Crunchymum · 09/04/2024 09:05

I'm genuinely torn on this.

I have a Y6 child and not having a phone is seriously affecting the level of freedom he has but we really don't want him to have a smartphone just yet.

I want him to be able to make arrangements with his friends / let me know when he arrives or leaves XYZ so I know he's safe or know to expect him home but I know how bloody addictive smart phones are and I want to hold out on that as long as possible.

We've looked at non smart phones and watches that make calls / texts as alternatives and we just can't decide.

It's ironic that such a burden (in terms of responsibility) is being considered to offer DC more freedom.

Of course there is also the element of fitting in and being like his peers which is very important at this age. As well as being able to communicate with his peers. At present I arrange play dates / meet ups etc and it's all very rigid - IE be back at X time, only go to Y and Z. I want him to have a bit more leeway when the weather improves and in 5 / 6 months he is going to be getting public transport every day. I'd just like to have a way to stay in touch (selfishly!!)

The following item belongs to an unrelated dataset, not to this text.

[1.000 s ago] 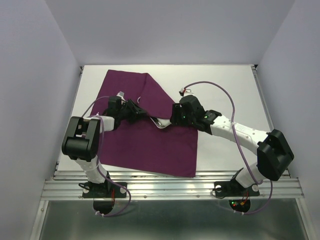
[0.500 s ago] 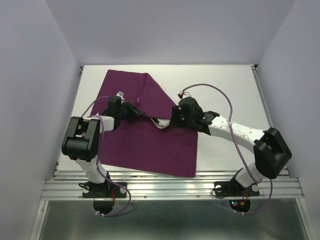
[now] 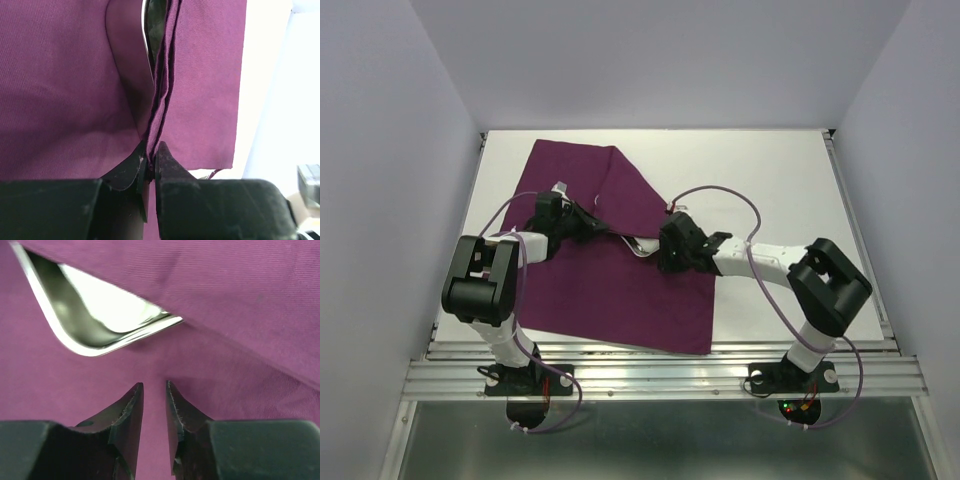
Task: Prepare the surgical pack
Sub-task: Pack the surgical kit at the center of the board.
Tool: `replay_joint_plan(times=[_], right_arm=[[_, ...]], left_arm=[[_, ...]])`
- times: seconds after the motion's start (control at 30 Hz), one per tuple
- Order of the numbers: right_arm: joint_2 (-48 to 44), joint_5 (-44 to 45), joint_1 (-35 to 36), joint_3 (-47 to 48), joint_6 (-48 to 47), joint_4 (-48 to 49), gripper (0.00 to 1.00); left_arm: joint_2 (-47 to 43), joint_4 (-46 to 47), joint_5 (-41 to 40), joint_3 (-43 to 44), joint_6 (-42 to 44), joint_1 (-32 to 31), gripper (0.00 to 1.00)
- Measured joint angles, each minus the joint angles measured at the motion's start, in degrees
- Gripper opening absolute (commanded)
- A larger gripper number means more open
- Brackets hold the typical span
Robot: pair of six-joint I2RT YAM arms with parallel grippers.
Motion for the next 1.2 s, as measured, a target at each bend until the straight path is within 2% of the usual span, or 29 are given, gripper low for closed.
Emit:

DC isn't pushing us on it which helps, but I know what he's like and I know he'll end up like 99.9% of smartphone users - over reliant on his phone.

My dd just has a text/call sim. No data.

Some parents at the school have tried to organise meetings for the smartphone free childhood thing which works by trying to get a whole year group to commit to not giving their children phones.

It does concern me because smartphones are an accessibility aid for some children, eg children with a visual impairment. It doesn’t really seem right that their parents are having to justify why they let their child use one and it’s like they’re letting the side down.

Stompythedinosaur · 11/04/2024 04:05

I think the vast majority of dc have a phone at that age and a lot of their socialising takes place online. I have no desire for my dc to be left out or not able to participate with normal peer activities.

I don't ascribe to the idea that restricting phones into the teen years is any sort of parenting virtue. We live in the world we live in. Phones are a part of our society.